Oklahoma State University extension livestock marketing specialist Derrell Peel told US media there was considerable uncertainty about the details in Trump’s overnight announcement.

“It’s not clear whether this only applies to over quota tariffs or to the 10pc retaliatory tariffs that everyone faces. In any event, I don’t believe this will have large impacts to reduce beef prices in the US,” Dr Peel said.

He suggested it may only impact Brazil and perhaps Paraguay.

“The market is basically determining beef imports now, albeit with some tariffs,” he said. “Reducing tariffs might have a minor impact on the quantity of imports but I think it is minimal. If it does have any impact it will marginally reduce lean manufacturing beef prices.
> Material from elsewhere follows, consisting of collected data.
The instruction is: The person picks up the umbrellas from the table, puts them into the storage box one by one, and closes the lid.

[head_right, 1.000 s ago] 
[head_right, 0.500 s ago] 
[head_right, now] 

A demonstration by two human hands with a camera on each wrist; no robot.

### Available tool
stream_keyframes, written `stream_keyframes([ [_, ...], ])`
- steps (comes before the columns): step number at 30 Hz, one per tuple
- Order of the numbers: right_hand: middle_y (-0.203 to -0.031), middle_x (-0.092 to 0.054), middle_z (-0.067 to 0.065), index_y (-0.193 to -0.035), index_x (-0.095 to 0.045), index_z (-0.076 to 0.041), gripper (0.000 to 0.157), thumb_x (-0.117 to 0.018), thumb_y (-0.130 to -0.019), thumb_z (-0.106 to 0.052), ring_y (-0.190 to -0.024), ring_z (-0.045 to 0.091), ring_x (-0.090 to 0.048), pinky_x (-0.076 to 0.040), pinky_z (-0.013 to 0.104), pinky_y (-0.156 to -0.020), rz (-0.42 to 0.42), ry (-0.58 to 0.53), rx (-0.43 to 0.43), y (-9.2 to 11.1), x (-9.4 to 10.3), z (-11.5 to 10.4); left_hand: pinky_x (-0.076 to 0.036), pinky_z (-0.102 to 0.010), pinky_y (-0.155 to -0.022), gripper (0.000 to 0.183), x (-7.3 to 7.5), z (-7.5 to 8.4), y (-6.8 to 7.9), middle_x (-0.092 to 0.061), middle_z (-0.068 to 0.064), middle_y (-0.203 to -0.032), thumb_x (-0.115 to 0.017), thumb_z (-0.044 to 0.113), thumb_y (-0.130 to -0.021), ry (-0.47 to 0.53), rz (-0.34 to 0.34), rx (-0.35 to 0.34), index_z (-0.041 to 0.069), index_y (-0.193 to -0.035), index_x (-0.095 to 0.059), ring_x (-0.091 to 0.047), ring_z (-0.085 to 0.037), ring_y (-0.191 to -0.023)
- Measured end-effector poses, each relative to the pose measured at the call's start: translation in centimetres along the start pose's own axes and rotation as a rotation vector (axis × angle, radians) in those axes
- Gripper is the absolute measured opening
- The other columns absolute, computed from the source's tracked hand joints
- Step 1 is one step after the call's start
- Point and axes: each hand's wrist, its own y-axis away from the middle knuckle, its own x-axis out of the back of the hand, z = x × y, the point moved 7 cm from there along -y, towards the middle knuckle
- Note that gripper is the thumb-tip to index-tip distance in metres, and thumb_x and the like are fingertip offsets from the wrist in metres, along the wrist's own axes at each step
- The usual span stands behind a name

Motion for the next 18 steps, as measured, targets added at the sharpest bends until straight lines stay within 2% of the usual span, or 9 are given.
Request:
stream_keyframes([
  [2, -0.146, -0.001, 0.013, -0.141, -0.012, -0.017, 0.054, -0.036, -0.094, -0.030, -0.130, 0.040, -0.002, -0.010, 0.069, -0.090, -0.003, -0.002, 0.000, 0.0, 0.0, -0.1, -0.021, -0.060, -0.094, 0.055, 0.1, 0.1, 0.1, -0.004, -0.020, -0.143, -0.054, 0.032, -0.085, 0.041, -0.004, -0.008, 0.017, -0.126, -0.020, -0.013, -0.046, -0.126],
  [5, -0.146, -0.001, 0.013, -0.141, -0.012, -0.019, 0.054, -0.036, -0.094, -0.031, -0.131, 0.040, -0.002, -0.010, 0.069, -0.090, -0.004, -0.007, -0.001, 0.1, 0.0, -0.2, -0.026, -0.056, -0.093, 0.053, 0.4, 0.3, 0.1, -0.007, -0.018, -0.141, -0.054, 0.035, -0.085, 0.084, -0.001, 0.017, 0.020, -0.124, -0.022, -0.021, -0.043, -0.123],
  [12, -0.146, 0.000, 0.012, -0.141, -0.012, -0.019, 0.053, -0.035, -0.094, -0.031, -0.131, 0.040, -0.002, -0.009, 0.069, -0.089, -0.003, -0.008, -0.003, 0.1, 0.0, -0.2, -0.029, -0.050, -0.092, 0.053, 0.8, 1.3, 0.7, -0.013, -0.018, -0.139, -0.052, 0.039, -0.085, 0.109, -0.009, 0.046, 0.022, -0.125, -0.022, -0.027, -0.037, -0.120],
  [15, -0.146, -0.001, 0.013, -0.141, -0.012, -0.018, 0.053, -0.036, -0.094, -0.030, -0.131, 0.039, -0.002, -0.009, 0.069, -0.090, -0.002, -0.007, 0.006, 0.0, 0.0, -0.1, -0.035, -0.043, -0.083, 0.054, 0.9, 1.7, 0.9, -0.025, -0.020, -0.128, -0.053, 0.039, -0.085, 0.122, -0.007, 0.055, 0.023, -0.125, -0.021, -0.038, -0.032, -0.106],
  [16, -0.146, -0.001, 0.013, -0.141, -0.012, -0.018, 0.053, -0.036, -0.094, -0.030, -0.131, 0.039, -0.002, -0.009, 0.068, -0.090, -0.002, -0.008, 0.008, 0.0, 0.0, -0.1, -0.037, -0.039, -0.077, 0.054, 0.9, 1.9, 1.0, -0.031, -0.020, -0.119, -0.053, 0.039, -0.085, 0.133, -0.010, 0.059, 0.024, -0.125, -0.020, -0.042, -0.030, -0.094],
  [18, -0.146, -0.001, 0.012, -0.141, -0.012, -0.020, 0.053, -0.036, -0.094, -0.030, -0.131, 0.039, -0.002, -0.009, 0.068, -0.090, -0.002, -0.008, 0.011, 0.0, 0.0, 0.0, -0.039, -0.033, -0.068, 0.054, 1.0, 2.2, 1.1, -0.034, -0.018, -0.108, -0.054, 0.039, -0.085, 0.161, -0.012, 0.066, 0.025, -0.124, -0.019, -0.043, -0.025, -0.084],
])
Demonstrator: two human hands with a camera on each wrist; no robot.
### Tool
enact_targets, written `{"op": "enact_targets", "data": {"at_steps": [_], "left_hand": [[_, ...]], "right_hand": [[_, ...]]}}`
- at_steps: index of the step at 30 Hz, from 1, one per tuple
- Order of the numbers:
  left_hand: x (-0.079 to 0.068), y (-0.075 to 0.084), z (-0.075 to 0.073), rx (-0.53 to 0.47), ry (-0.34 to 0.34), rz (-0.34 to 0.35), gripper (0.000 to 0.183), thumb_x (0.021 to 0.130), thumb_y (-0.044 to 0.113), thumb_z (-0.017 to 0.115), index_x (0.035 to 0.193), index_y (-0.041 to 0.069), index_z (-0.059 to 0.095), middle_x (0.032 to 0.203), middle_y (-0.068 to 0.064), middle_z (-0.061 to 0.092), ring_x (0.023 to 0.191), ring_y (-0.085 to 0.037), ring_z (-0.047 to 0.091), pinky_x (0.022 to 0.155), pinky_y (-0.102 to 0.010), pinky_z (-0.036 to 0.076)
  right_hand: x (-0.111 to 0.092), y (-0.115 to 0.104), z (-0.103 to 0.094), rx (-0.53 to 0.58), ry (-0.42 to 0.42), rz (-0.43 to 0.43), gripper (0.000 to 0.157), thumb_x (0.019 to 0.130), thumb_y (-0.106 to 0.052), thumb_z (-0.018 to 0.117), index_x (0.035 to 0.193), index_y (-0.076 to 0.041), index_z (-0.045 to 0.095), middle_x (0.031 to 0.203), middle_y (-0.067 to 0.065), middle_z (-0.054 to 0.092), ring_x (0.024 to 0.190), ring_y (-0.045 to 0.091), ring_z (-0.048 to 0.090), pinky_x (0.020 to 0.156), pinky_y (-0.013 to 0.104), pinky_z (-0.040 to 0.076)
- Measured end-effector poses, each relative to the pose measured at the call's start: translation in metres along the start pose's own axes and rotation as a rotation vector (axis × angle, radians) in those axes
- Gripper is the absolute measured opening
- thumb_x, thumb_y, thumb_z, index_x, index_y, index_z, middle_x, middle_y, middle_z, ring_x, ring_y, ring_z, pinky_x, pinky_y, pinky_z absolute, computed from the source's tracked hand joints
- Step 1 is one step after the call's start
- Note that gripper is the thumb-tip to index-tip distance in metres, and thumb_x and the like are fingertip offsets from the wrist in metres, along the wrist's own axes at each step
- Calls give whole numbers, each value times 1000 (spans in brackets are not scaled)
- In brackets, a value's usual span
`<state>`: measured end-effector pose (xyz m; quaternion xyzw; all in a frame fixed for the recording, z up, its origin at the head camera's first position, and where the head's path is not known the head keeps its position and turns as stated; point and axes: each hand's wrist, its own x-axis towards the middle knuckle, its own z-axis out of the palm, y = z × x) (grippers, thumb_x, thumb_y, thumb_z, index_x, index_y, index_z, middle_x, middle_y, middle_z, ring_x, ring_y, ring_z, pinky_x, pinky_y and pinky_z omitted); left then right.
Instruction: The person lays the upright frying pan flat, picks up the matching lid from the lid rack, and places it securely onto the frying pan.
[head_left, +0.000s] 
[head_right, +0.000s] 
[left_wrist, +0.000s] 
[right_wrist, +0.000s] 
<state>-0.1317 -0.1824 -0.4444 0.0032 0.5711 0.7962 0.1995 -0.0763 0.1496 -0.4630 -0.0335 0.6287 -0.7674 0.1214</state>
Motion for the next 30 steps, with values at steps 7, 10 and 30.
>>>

No impact on steaks.”

Texas A&M professor and extension specialist for livestock and food product marketing David Anderson told US media that by suspending the TRQ the administration has announced, it effectively meant a lower tariff on imported beef.

“The majority of what we import is lean trimmings for ground beef, so that might suggest any impact might be more on the cull cow side of things. I don’t expect much, if any, price impact from this,” Prof Anderson said.

“These countries also export beef to China and other places so how much is really available to send here? Existing contracts with other buyers in other countries may impact how much is available right away, to come to the US.”

He said China had recently announced trade restricted quotas on imported beef – and those applying to Australia and Brazil were likely to quite restrictive later in the year.

“That indicates that we might get more imports from those countries later in 2026 due to the Chinese tariff restricting what they can sell in China due to relative prices including the tariff,” he said.

US livestock industry lobby group R-CALF said increased imports could discourage American ranchers from expanding their herds.